Living, Dreaming, Dying
Title | Living, Dreaming, Dying PDF eBook |
Author | Rob Nairn |
Publisher | Shambhala Publications |
Pages | 305 |
Release | 2004-08-03 |
Genre | Religion |
ISBN | 0834824728 |
The Tibetan Book of the Dead is one of the best-known Tibetan Buddhist texts. It is also one of the most difficult texts for Westerners to understand. In Living, Dreaming, Dying, Rob Nairn presents the first interpretation of this classic text using a modern Western perspective, avoiding arcane religious terminology, keeping his explanations grounded in everyday language. Nairn explores the concepts used in this highly revered work and brings out their meaning and significance for our daily life. He shows readers how the Tibetan Book of the Dead can help us understand life and self as well as the dying process. Living, Dreaming, Dying helps readers to "live deliberately"—and confront death deliberately. One thing that prevents us from doing that, according to Nairn, is our tendency to react fearfully whenever change occurs. But if we confront our fear of change and the unknown, we can learn to flow gracefully with the unfolding circumstances of life rather than be at their mercy.

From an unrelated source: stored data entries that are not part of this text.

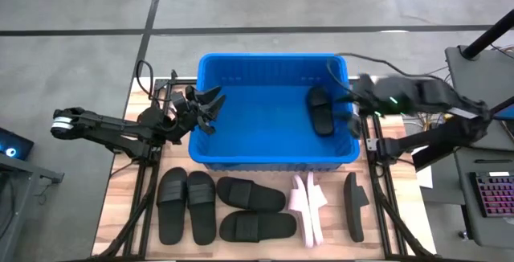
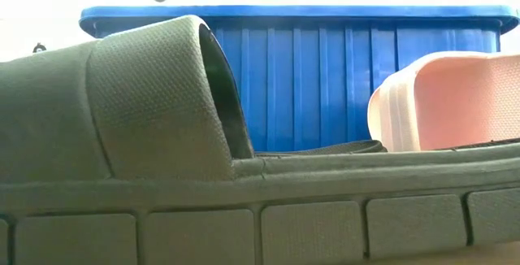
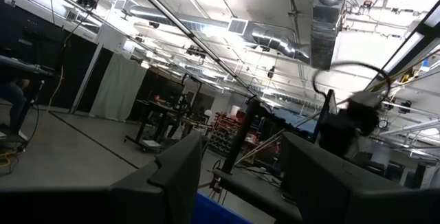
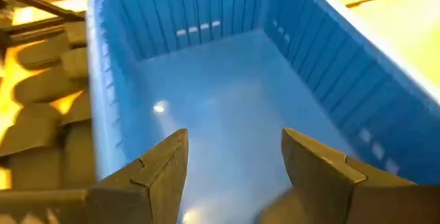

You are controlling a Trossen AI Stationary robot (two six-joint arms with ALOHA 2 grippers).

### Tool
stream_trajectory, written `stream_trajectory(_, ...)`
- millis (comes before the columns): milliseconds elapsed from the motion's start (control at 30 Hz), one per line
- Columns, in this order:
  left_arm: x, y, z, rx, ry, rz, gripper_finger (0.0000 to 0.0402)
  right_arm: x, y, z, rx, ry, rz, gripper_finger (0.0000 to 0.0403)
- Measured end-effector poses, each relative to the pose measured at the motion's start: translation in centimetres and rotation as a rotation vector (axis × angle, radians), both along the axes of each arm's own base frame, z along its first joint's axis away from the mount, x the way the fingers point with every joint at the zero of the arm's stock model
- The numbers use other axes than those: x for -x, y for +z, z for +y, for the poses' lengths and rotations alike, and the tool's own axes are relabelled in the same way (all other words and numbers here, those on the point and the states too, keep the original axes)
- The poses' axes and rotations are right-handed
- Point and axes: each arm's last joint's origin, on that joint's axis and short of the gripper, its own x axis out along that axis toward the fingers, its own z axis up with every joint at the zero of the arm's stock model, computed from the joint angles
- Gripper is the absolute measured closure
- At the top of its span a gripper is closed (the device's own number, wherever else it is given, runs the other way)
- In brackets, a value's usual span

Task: Pick and place slides into bin
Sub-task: Put the black slide into the blue container

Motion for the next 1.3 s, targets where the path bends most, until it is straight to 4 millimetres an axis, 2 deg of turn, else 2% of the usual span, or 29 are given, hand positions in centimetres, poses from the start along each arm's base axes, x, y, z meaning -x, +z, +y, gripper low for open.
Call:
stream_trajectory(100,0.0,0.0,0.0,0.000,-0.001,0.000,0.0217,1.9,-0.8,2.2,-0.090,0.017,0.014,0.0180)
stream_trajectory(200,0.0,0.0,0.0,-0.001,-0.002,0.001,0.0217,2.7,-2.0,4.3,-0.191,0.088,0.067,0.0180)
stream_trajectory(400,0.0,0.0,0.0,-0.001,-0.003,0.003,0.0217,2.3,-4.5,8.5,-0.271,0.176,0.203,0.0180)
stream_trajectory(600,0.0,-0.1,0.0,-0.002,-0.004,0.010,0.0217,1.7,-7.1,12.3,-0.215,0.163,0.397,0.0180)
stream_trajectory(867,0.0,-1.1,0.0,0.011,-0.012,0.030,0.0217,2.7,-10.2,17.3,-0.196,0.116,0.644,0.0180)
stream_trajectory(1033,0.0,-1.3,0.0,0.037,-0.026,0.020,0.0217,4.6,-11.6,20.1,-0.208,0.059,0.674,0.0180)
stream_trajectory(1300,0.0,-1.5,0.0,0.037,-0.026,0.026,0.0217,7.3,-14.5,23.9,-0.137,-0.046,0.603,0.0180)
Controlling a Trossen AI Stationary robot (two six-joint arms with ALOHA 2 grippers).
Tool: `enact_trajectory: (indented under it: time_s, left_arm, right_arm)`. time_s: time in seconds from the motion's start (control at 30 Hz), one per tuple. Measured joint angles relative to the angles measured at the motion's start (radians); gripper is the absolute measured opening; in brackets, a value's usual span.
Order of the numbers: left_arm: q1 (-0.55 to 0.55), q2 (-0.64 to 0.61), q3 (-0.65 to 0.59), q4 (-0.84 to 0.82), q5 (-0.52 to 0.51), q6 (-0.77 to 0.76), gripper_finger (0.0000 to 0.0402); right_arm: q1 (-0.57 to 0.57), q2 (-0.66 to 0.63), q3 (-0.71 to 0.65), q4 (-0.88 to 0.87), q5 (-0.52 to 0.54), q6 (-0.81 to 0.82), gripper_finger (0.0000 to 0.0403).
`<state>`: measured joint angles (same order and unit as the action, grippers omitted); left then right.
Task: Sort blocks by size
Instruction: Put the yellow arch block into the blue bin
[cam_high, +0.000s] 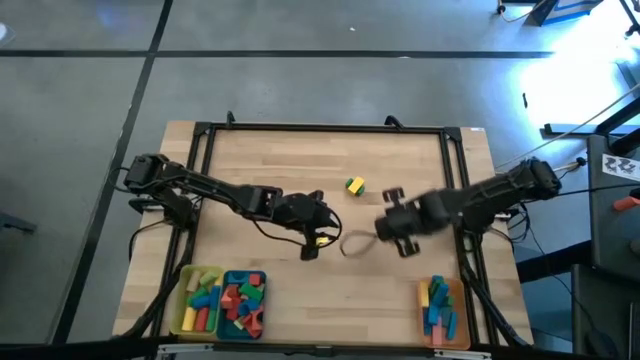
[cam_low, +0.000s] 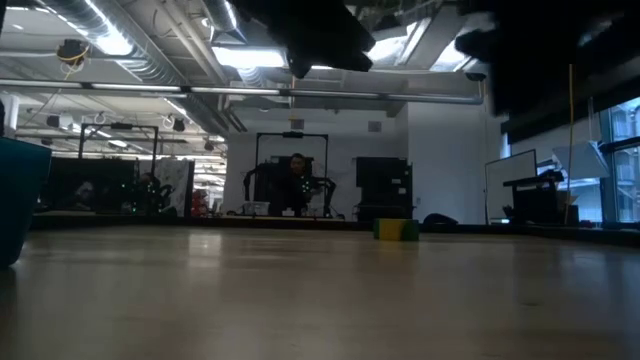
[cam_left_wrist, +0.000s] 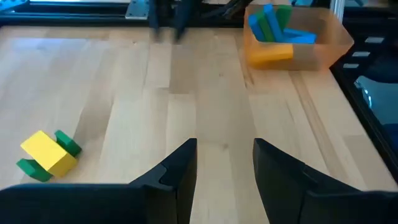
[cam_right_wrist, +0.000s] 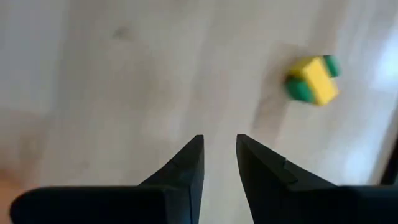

Of course, change occurs throughout our life, but a period of transition also occurs as we pass from the waking state into sleep, and likewise as we pass into death. Therefore the author's teachings apply equally to living as well as to dreaming and dying. Through meditation instructions and practical exercises, the author explains how to: • Explore the mind through the cultivation of deep meditation states and expanded consciousness • Develop awareness of negative tendencies • Use deep sleep states and lucid dreaming to increase self-understanding as well as to "train" oneself in how to die so that one is prepared for when the time comes • Confront and liberate oneself from fear of death and the unknown
Dying: A Memoir
Title | Dying: A Memoir PDF eBook |
Author | Cory Taylor |
Publisher | Tin House Books |
Pages | 78 |
Release | 2017-08-01 |
Genre | Biography & Autobiography |
ISBN | 1941040713 |
"Bracing and beautiful . . . Every human should read it." —The New York Times A New York Times Book Review Editors' Choice and 2017 Critics' Pick One of Barack Obama's Favorite Books of 2017 At the age of sixty, Cory Taylor is dying of melanoma-related brain cancer. Her illness is no longer treatable: she now weighs less than her neighbor’s retriever. As her body weakens, she describes the experience—the vulnerability and strength, the courage and humility, the anger and acceptance—of knowing she will soon die. Written in the space of a few weeks, in a tremendous creative surge, this powerful and beautiful memoir is a clear-eyed account of what dying teaches: Taylor describes the tangle of her feelings, remembers the lives and deaths of her parents, and examines why she would like to be able to choose the circumstances of her death. Taylor’s last words offer a vocabulary for readers to speak about the most difficult thing any of us will face. And while Dying: A Memoir is a deeply affecting meditation on death, it is also a funny and wise tribute to life.